3. Mau Menyerah Saja

16K 1.3K 44
                                    

Semester sudah berganti begitu cepat, artinya semester ini adalah semester terakhirnya untuk lulus tepat waktu. Sudah dipastikan, Shana tidak akan mungkin lulus tepat 4 tahun. Mau bagaimana lagi, sejak hari dimana Seno mengatainya sebagai penghancur mood, Shana sudah tidak lagi menemui pria itu.

Shana sudah jujur pada Ibunya bahwa dia belum ingin menemui dosen pembimbingnya lagi. Sudah malas dan sakit hati. Untungnya Rini—ibunya— tidak banyak berkomentar. Wanita itu selalu menyemangatinya untuk mengalahkan rasa malas dan sakit hati itu. Sayangnya tidak semudah itu bagi Shana.

Melihat teman-teman seangkatannya sudah banyak yang seminar proposal, sementara ia bahkan belum mendapat judul penelitian. Yuna yang terkenal lemot saja kemarin sudah melakukan ujian proposal, sementara dirinya? Masih terjebak dengan sakit hatinya sendiri.

"Kamu masih belum mau bimbingan Shan?" Adrian yang datang entah darimana menepuk pundak Shana pelan.

"Aku ngajuin pergantian pembimbing aja apa ya Yan?"

Adrian terkekeh pelan, "Kamu kan anak advokasi, tahu betul ganti pembimbing nggak semudah itu. Kecuali dosbing kamu meninggal."

Shana berdecak, sekesal-kesalnya ia pada Bhakti Aryaseno tidak akan mungkin baginya mendoakan pria itu lekas meninggal.

"Kamu lusa sempro jam berapa?" Tanyanya.

Benar, Adrian yang terkenal sengklek pun sudah akan melakukan ujian seminar.

"Jam sepuluh, datang bawain aku buket paling besar ya," Tawanya bercanda. "Ayo bimbingan aku temenin, jadi kalau kamu dimarahin berasa berdua dimarahinnya."

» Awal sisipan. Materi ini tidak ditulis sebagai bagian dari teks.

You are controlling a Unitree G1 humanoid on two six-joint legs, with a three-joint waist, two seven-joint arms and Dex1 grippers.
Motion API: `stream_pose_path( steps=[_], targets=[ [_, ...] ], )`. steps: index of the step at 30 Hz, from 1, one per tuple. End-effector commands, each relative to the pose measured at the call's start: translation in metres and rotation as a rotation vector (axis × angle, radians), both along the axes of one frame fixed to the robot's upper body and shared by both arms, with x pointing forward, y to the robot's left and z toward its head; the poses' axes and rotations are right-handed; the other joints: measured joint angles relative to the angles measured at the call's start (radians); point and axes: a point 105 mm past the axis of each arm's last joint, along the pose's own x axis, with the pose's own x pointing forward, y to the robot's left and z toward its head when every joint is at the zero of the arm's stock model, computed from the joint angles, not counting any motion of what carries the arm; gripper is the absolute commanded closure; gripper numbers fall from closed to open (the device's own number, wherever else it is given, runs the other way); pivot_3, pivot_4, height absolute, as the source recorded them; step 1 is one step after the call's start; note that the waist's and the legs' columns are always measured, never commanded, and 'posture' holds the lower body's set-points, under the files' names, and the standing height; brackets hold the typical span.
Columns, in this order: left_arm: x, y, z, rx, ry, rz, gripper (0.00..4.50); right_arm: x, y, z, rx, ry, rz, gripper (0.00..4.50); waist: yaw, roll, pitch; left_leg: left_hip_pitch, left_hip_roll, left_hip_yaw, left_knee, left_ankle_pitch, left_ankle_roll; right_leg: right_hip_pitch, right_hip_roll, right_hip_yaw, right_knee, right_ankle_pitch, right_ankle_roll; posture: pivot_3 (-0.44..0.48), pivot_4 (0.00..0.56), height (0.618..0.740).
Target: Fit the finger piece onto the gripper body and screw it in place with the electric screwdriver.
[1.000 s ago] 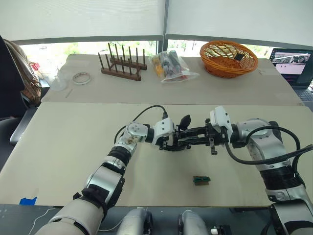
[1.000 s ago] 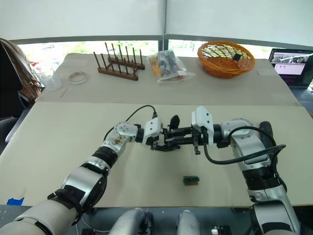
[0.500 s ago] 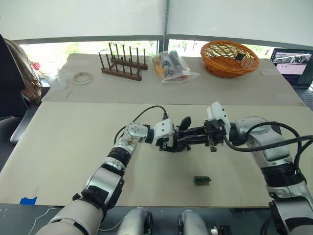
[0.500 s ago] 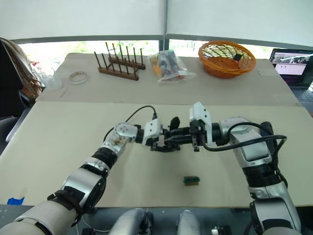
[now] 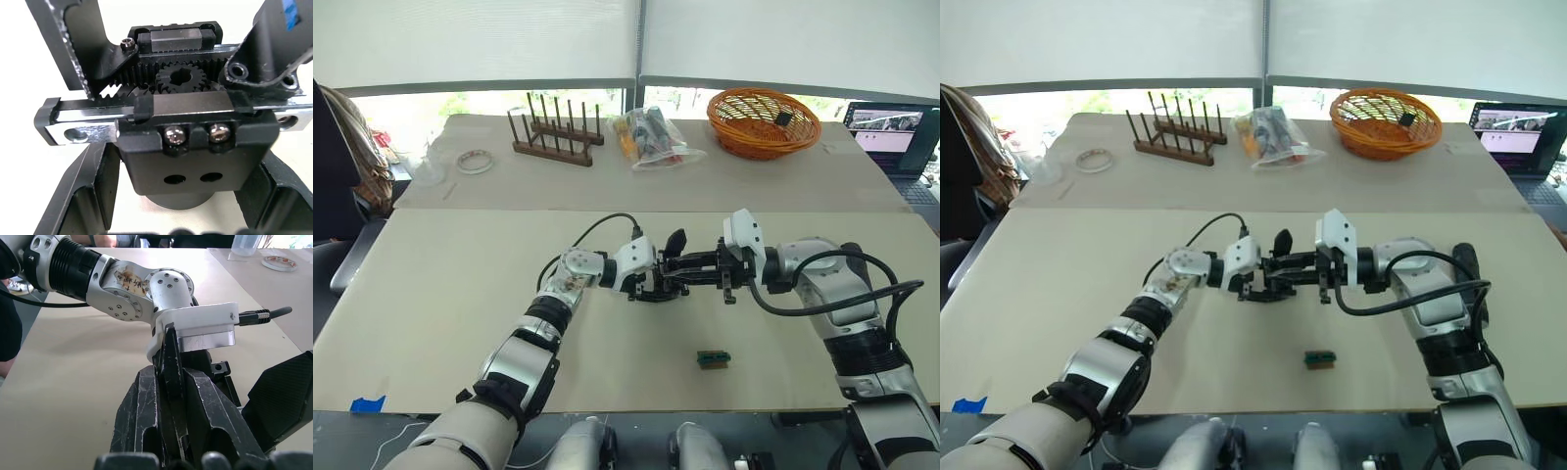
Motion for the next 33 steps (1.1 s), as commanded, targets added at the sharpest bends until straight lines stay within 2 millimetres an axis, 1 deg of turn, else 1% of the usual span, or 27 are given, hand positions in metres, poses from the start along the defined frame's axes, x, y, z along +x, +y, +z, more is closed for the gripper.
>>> stream_pose_path(
  steps=[1,2,4,6,8,10,13,16,18,20,24,27,33],
  targets=[
    [-0.001,0.003,-0.002,0.035,-0.013,-0.018,1.87,-0.006,-0.005,-0.022,-0.039,0.12,-0.016,4.2,0.003,0.0,0.0,0.0,0.0,0.0,0.0,0.0,0.0,0.0,0.0,0.0,0.0,0.0,0.0,0.0,0.15,0.74],
    [-0.001,0.002,-0.002,0.035,-0.013,-0.019,1.87,-0.006,0.0,-0.018,-0.018,0.107,-0.014,4.2,0.003,0.0,0.0,0.0,0.0,0.0,0.0,0.0,0.0,0.0,-0.001,0.0,-0.001,0.0,0.0,0.0,0.15,0.74],
    [-0.001,0.002,-0.002,0.035,-0.013,-0.02,1.87,-0.004,0.01,-0.003,0.036,0.057,-0.005,4.2,0.003,0.0,0.0,0.0,0.0,0.0,-0.001,0.0,0.0,0.0,-0.001,0.0,-0.001,0.0,0.0,0.0,0.15,0.74],
    [-0.002,0.002,-0.003,0.034,-0.01,-0.022,1.87,-0.002,0.019,0.019,0.099,0.033,0.009,4.2,-0.001,0.0,0.0,-0.001,0.0,0.0,-0.001,0.0,0.0,-0.001,-0.001,0.0,0.0,0.0,0.0,0.0,0.15,0.74],
    [-0.002,0.001,-0.003,0.036,-0.008,-0.026,1.87,-0.004,0.023,0.038,0.136,0.02,0.042,4.2,-0.005,0.0,0.0,-0.001,0.001,0.001,-0.001,0.0,0.0,-0.002,-0.001,0.0,0.0,0.0,0.0,0.0,0.15,0.74],
    [-0.003,0.001,-0.004,0.036,-0.006,-0.027,1.87,-0.009,0.024,0.048,0.131,0.027,0.077,4.2,-0.006,0.0,0.0,-0.003,0.0,0.001,-0.001,0.0,0.0,-0.002,-0.001,0.0,0.0,0.0,-0.001,0.0,0.15,0.74],
    [-0.002,0.001,-0.004,0.037,-0.006,-0.026,1.87,-0.013,0.022,0.049,0.098,0.068,0.105,4.2,-0.002,0.0,0.0,-0.008,0.0,0.0,0.0,0.0,0.0,-0.004,-0.001,-0.001,0.0,0.0,-0.001,0.0,0.15,0.74],
    [-0.002,-0.001,-0.003,0.033,-0.008,-0.025,1.87,-0.013,0.02,0.048,0.097,0.121,0.1,4.2,0.003,0.0,0.0,-0.009,-0.001,-0.001,0.001,0.0,0.0,-0.005,-0.001,-0.004,-0.001,0.001,-0.001,0.0,0.15,0.74],
    [-0.001,-0.003,-0.002,0.03,-0.009,-0.025,1.87,-0.014,0.017,0.044,0.086,0.131,0.096,4.2,0.005,0.0,0.0,-0.009,-0.001,-0.001,0.001,0.0,0.0,-0.003,-0.002,-0.004,-0.001,0.001,-0.001,0.0,0.15,0.74],
    [-0.001,-0.003,-0.001,0.027,-0.01,-0.025,1.87,-0.014,0.013,0.035,0.063,0.135,0.086,4.2,0.006,0.0,0.0,-0.009,-0.001,-0.001,0.001,0.0,0.0,-0.003,-0.002,-0.005,-0.001,0.001,-0.001,0.0,0.15,0.74],
    [-0.002,-0.002,-0.002,0.025,-0.009,-0.026,1.87,-0.007,0.006,0.026,0.047,0.13,0.043,4.2,0.007,0.0,0.0,-0.009,-0.001,0.0,0.001,0.0,0.0,-0.003,-0.001,-0.011,-0.001,0.001,-0.001,0.0,0.15,0.74],
    [-0.002,-0.001,-0.002,0.026,-0.007,-0.027,1.87,-0.002,0.002,0.023,0.044,0.123,0.02,4.2,0.008,0.0,0.0,-0.009,-0.001,0.0,0.001,0.003,0.005,-0.003,-0.002,-0.015,-0.001,0.002,-0.002,0.0,0.15,0.74],
    [-0.002,-0.001,-0.003,0.026,-0.005,-0.027,1.87,0.001,0.001,0.023,0.042,0.101,0.02,4.2,0.008,0.0,0.0,-0.009,-0.001,-0.001,0.001,0.004,0.008,-0.002,-0.002,-0.017,-0.001,0.002,-0.002,0.0,0.15,0.74]
  ],
)
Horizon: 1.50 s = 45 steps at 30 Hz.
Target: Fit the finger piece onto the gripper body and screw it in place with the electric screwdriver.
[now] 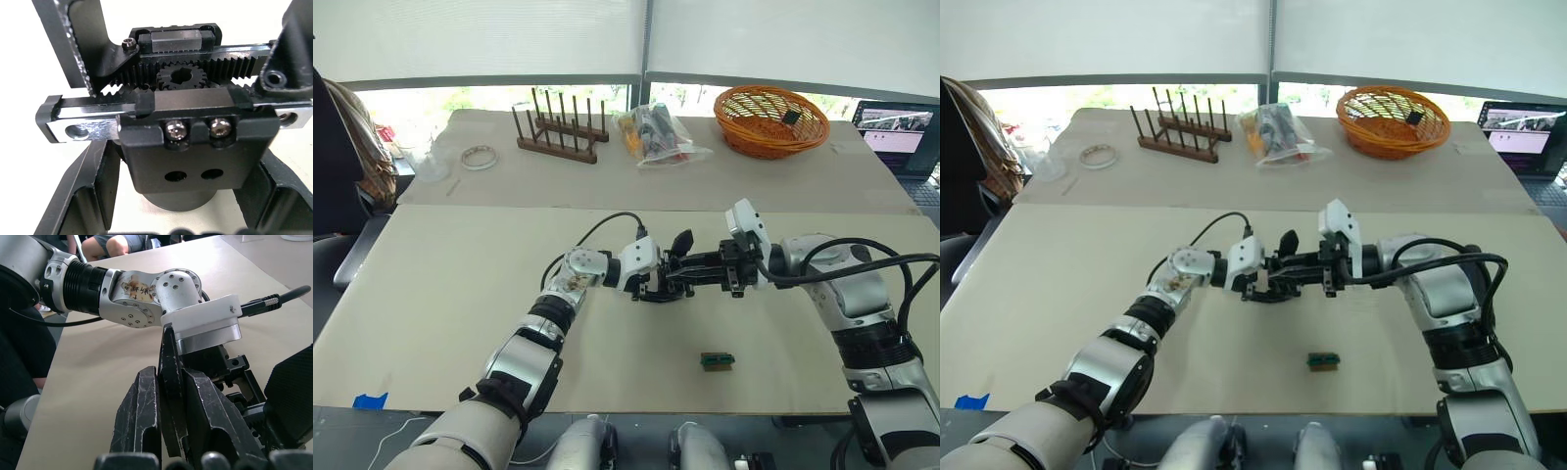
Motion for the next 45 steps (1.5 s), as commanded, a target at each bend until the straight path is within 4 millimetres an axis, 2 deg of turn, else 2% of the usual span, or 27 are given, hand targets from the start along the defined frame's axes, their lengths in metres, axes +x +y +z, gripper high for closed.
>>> stream_pose_path(
  steps=[1,9,16,21,32,37,41,45],
  targets=[
    [-0.001,0.002,-0.006,0.036,0.004,-0.007,1.87,0.001,-0.001,0.01,0.008,-0.056,0.011,4.2,0.0,0.0,0.0,0.0,0.0,0.0,0.0,0.0,0.0,0.0,0.0,0.0,0.0,0.0,0.0,0.0,0.15,0.74],
    [-0.002,0.004,-0.008,0.045,0.003,-0.006,1.87,0.0,-0.002,0.004,-0.019,-0.088,0.036,4.2,0.0,0.0,0.0,0.0,0.0,0.0,0.0,0.0,0.0,0.0,0.0,0.0,0.0,0.0,0.0,0.0,0.15,0.74],
    [-0.001,0.005,-0.008,0.047,0.001,-0.004,1.87,-0.007,-0.007,-0.021,-0.087,-0.019,0.048,4.2,0.0,0.0,0.0,0.0,0.0,-0.001,0.0,0.0,0.0,0.001,0.0,-0.001,0.0,0.0,0.0,0.0,0.15,0.74],
    [-0.001,0.006,-0.008,0.046,0.002,-0.001,1.87,0.006,-0.016,-0.038,-0.155,0.033,-0.07,4.2,0.001,0.0,0.0,0.002,0.0,-0.001,0.0,-0.001,-0.001,0.001,0.0,-0.001,0.0,0.0,0.0,0.0,0.15,0.74],
    [-0.001,0.008,-0.01,0.043,0.005,0.01,1.87,0.0,-0.017,-0.029,0.013,-0.011,-0.16,4.2,0.001,0.0,0.0,0.004,0.001,-0.002,0.0,-0.004,-0.007,0.002,-0.001,-0.001,0.0,0.0,0.0,0.0,0.15,0.74],
    [-0.001,0.007,-0.01,0.031,0.019,0.017,1.87,-0.008,-0.012,-0.052,-0.067,-0.009,-0.086,4.2,0.002,0.0,0.0,0.005,0.0,-0.002,0.0,-0.004,-0.006,0.002,0.0,-0.001,0.0,0.0,0.0,0.0,0.15,0.74],
    [-0.002,0.004,-0.008,0.024,0.019,0.005,1.87,-0.01,-0.008,-0.054,-0.09,0.013,-0.018,4.2,0.002,0.0,0.0,0.006,0.001,-0.002,0.0,-0.003,-0.005,0.002,0.0,-0.001,-0.001,0.0,0.0,0.0,0.15,0.74],
    [-0.003,0.005,-0.009,0.029,0.019,0.004,1.87,-0.025,-0.01,-0.059,-0.163,0.109,0.114,4.2,0.002,0.0,0.0,0.007,0.001,-0.002,0.0,-0.002,-0.004,0.002,0.0,-0.001,-0.001,0.0,0.0,0.0,0.15,0.74]
  ],
)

Shana dan Adrian sudah berteman akrab sejak mereka mahasiswa baru. Banyak orang yang mengira mereka berpacaran karena terlampau sering kesana kemari bersama. Nyatanya, hubungan mereka memang hanya sebatas teman saja.

"Males." Keluhku.

"Duh mau sampai kapan malasnya? Eh eh ada si ganteng lewat-" matanya mengikuti langkah kaki tergesa-gesa dari Bhakti Aryaseno. "Langkah seribu bayangan." Kekehnya.

"Langkah menghindari bimbingan." Tambah Shana judes.

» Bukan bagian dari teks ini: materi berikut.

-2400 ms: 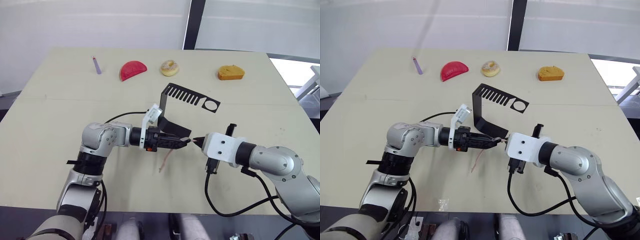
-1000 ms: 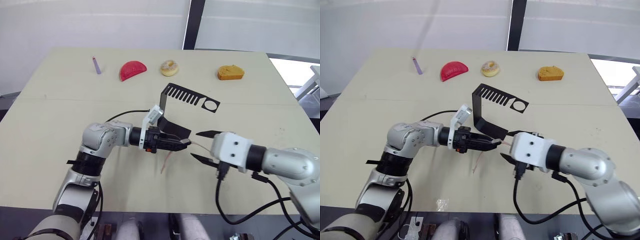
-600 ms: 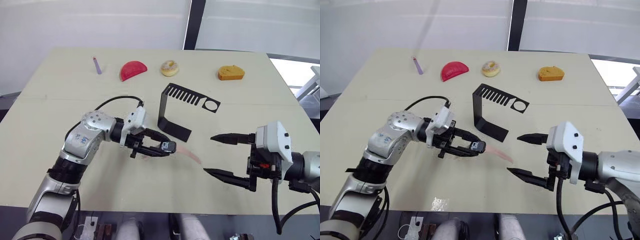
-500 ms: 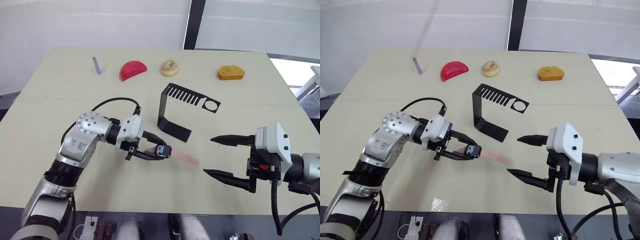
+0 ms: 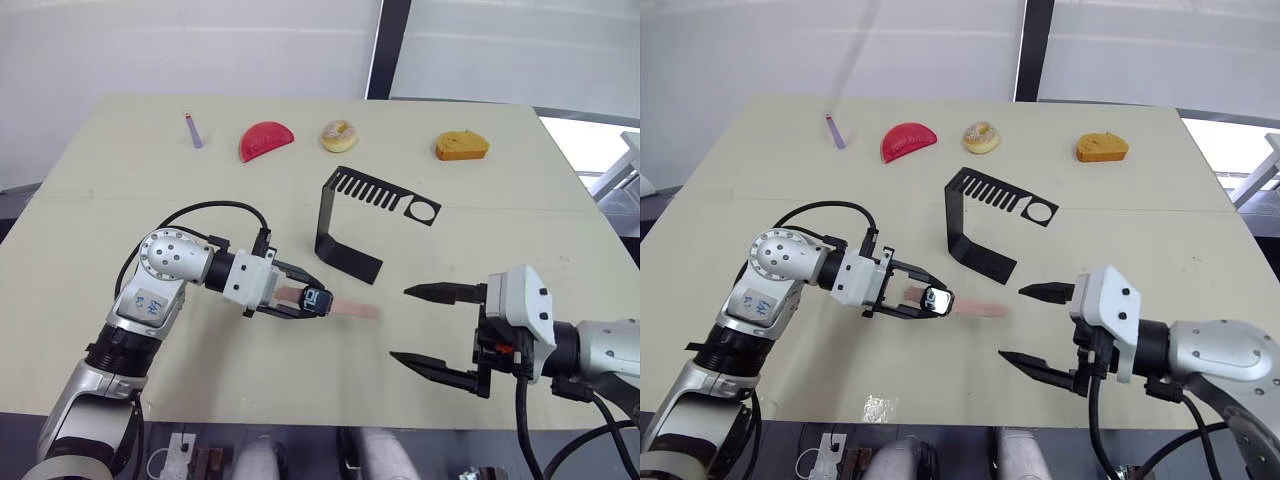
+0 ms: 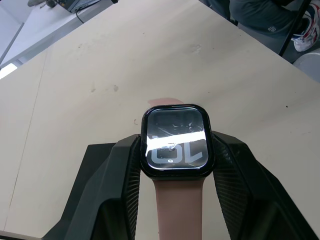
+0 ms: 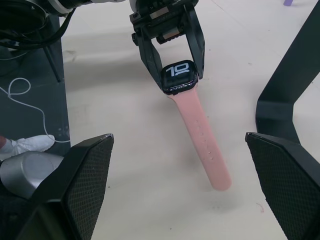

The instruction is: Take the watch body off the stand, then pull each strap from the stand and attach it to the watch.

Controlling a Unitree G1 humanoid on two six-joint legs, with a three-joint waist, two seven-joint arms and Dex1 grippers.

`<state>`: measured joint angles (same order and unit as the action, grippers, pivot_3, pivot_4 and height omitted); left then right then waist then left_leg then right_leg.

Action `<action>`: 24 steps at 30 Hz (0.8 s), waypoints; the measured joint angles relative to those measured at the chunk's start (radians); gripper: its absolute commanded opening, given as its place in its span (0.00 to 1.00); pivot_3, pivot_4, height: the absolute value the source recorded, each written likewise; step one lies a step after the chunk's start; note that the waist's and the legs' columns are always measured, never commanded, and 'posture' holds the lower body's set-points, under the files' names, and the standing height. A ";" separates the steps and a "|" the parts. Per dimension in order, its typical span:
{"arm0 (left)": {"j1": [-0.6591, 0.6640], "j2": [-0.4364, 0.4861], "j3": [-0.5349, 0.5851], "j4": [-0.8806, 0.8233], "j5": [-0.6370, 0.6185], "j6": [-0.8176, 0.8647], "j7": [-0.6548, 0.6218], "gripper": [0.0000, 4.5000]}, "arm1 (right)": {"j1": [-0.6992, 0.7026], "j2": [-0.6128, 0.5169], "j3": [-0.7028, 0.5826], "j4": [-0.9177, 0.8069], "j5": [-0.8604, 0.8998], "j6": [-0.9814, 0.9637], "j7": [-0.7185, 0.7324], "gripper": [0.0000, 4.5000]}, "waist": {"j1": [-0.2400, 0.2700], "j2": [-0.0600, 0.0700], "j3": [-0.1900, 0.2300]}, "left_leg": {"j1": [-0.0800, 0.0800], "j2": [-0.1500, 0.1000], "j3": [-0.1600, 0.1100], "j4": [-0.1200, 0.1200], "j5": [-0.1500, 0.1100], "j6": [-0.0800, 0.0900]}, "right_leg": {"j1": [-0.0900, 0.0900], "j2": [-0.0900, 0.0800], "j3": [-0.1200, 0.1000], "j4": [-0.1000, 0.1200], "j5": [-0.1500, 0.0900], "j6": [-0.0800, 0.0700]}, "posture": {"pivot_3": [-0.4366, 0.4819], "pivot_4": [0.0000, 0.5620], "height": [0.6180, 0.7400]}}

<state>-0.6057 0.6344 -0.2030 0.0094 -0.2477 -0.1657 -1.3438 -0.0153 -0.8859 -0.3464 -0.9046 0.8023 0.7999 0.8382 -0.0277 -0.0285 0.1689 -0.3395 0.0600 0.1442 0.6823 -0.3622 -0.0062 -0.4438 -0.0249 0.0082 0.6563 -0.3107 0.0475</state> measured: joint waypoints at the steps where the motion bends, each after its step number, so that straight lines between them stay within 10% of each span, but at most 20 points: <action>1: 0.001 0.000 0.000 0.000 0.000 0.005 0.002 0.35 | 0.000 -0.009 0.005 0.002 -0.010 -0.008 -0.001 0.99 | 0.000 0.000 0.000 | 0.000 0.000 0.000 0.000 0.000 0.000 | 0.000 0.000 0.000 0.000 0.000 0.000 | 0.48 0.27 0.98; 14: -0.114 -0.048 -0.005 -0.076 -0.294 1.096 0.191 0.35 | -0.094 -0.047 0.172 -0.031 -0.205 -0.041 -0.158 0.99 | 0.000 0.000 0.000 | 0.000 0.000 0.000 0.000 0.000 0.000 | 0.000 0.000 0.000 0.001 0.000 0.000 | 0.48 0.27 0.98; 24: -0.229 -0.182 0.048 0.037 -0.423 1.488 0.329 0.35 | -0.179 -0.044 0.336 -0.039 -0.296 0.088 -0.300 0.99 | -0.001 0.000 0.000 | 0.000 0.000 0.000 0.001 0.000 -0.001 | -0.001 0.000 0.000 0.001 0.000 0.000 | 0.48 0.27 0.98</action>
<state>-0.8344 0.4529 -0.1554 0.0467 -0.6704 1.3225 -1.0152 -0.1945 -0.9299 -0.0103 -0.9433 0.5063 0.8879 0.5377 -0.0288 -0.0286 0.1689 -0.3397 0.0599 0.1439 0.6832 -0.3618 -0.0070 -0.4446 -0.0250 0.0083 0.6577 -0.3110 0.0472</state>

Seno memang identik dengan jalannya yang tergesa-gesa. Itu sebagai caranya menghindari mahasiswa bimbingannya yang menghentikan ia dijalan untuk menanyakan soal bimbingan.

"Hahahhaha untung sepatunya mahal, nggak masalah dipakai jalan cepat. Kalau murahan sudah lecet kakinya." Ucap Adrian asal.

Kalau diperhatikan lebih detil, maka kalian bisa menemukan banyak mahasiswa-mahasiswa yang berbisik-bisik kala ada sosok Bhakti Aryaseno lewat. Rata-rata dari mereka menggunjingkan soal kesombongan pria itu, sebagian kecil memuji ketampanannya. Yang memuji itu biasanya anak program studi sebelah yang tidak tahu menahu soal kekejaman pria itu.

Dilihat dari sudut manapun, Bhakti Aryaseno itu sebenarnya tampan. Apalagi untuk pria diatas umur 40 tahun. Wajahnya bersih dan mulus, mungkin orang-orang tidak banyak yang menyangka bahwa pria itu adalah dosen pertanian yang banyak menghabiskan waktu di lahan. Pernah tahu Marshall Sastra? Banyak mahasiswanya yang berkata bahwa Bhakti Aryaseno mirip dengan artis itu.

Satu-satunya orang yang bisa menyaingi ketampanan Bhakti Aryaseno di fakultasnya hanya Daneswira Satriobudi, dekan fakultas mereka. Usianya mungkin sudah hampir setengah abad, tapi jujur saja wajahnya masih sangat karismatik. Kalau sudah senyum, mahasiswinya pun akan meleleh.

Sayangnya bagi Shana, ketampanan Seno tidak penting sama sekali. Pria itu menjadi amat sangat jelek di matanya karena kelakuannya yang minus. Buat apa ganteng kalau nggak mau bimbingan? Chuaks.

***

"Aku jadi penasaran jodohnya Pak Seno nanti yang kaya gimana?" Yuna menyendok soto di mangkuknya, matanya menatap lamat pria yang menjadi topik obrolannya. Seno duduk sendiri di tengah keramaian kantin seperti biasanya.